START DATA PROVIDED
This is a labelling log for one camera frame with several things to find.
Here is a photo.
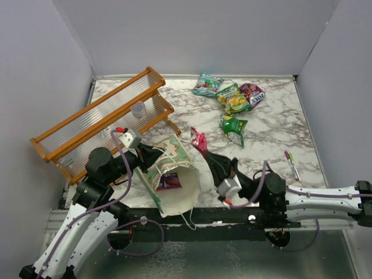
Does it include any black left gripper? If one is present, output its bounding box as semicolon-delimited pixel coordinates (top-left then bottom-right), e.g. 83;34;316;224
106;141;165;184

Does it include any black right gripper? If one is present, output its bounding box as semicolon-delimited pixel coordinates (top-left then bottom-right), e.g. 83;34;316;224
203;149;263;204

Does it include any green paper gift bag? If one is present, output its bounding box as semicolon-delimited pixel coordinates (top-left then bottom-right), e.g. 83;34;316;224
135;134;201;231

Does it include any dark green snack packet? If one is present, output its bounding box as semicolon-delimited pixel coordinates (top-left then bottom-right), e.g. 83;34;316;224
220;115;248;148

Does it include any pink purple snack packet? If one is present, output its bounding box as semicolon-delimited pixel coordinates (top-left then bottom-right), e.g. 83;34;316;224
239;83;266;108

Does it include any teal snack packet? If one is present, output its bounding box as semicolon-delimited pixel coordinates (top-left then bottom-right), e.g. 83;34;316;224
191;73;224;97

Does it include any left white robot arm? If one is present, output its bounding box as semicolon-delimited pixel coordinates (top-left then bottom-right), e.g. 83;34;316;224
19;144;164;278

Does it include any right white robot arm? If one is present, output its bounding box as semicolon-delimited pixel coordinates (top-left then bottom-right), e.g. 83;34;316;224
202;151;371;227

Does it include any small clear plastic cup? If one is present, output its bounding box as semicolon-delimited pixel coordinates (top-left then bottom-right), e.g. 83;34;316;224
130;101;146;119

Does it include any orange wooden rack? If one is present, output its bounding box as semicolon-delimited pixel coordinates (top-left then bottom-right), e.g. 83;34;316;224
30;67;181;185

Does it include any colourful pen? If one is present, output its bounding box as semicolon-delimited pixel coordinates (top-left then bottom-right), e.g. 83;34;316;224
284;151;302;183

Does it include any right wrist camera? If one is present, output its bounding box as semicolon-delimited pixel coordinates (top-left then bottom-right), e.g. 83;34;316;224
217;176;242;209

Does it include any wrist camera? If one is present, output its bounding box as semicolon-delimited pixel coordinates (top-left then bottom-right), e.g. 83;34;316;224
217;176;242;209
116;127;142;155

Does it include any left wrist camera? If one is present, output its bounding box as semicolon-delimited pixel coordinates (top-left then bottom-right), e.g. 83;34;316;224
116;127;142;155

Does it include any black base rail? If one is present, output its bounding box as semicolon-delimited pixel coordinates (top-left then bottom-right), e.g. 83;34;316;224
119;206;301;243
END DATA PROVIDED
**REQUIREMENT:** An exact copy of every line above, minus the pictures, is the required output.

**ANSWER TO THE EXERCISE:**
This is a labelling log for one camera frame with several things to find.
Here is a photo.
Does it include any black left gripper? If one is present, output its bounding box as semicolon-delimited pixel coordinates (top-left then bottom-right), e.g. 83;34;316;224
106;141;165;184

Does it include any black right gripper? If one is present, output its bounding box as semicolon-delimited pixel coordinates (top-left then bottom-right), e.g. 83;34;316;224
203;149;263;204

Does it include any green paper gift bag? If one is present, output its bounding box as semicolon-delimited pixel coordinates (top-left then bottom-right), e.g. 83;34;316;224
135;134;201;231

Does it include any dark green snack packet? If one is present, output its bounding box as semicolon-delimited pixel coordinates (top-left then bottom-right), e.g. 83;34;316;224
220;115;248;148

Does it include any pink purple snack packet? If one is present, output its bounding box as semicolon-delimited pixel coordinates (top-left then bottom-right), e.g. 83;34;316;224
239;83;266;108

Does it include any teal snack packet? If one is present, output its bounding box as semicolon-delimited pixel coordinates (top-left then bottom-right), e.g. 83;34;316;224
191;73;224;97

Does it include any left white robot arm? If one is present, output its bounding box as semicolon-delimited pixel coordinates (top-left then bottom-right), e.g. 83;34;316;224
19;144;164;278

Does it include any right white robot arm? If one is present, output its bounding box as semicolon-delimited pixel coordinates (top-left then bottom-right), e.g. 83;34;316;224
202;151;371;227

Does it include any small clear plastic cup? If one is present, output its bounding box as semicolon-delimited pixel coordinates (top-left then bottom-right), e.g. 83;34;316;224
130;101;146;119

Does it include any orange wooden rack? If one is present, output its bounding box as semicolon-delimited pixel coordinates (top-left then bottom-right), e.g. 83;34;316;224
30;67;181;185

Does it include any colourful pen? If one is present, output its bounding box as semicolon-delimited pixel coordinates (top-left then bottom-right), e.g. 83;34;316;224
284;151;302;183

Does it include any right wrist camera? If one is present, output its bounding box as semicolon-delimited pixel coordinates (top-left then bottom-right), e.g. 83;34;316;224
217;176;242;209

Does it include any wrist camera? If one is present, output its bounding box as semicolon-delimited pixel coordinates (top-left then bottom-right), e.g. 83;34;316;224
217;176;242;209
116;127;142;155

Does it include any left wrist camera? If one is present, output its bounding box as semicolon-delimited pixel coordinates (top-left then bottom-right), e.g. 83;34;316;224
116;127;142;155

Does it include any black base rail? If one is present, output its bounding box as semicolon-delimited pixel coordinates (top-left then bottom-right), e.g. 83;34;316;224
119;206;301;243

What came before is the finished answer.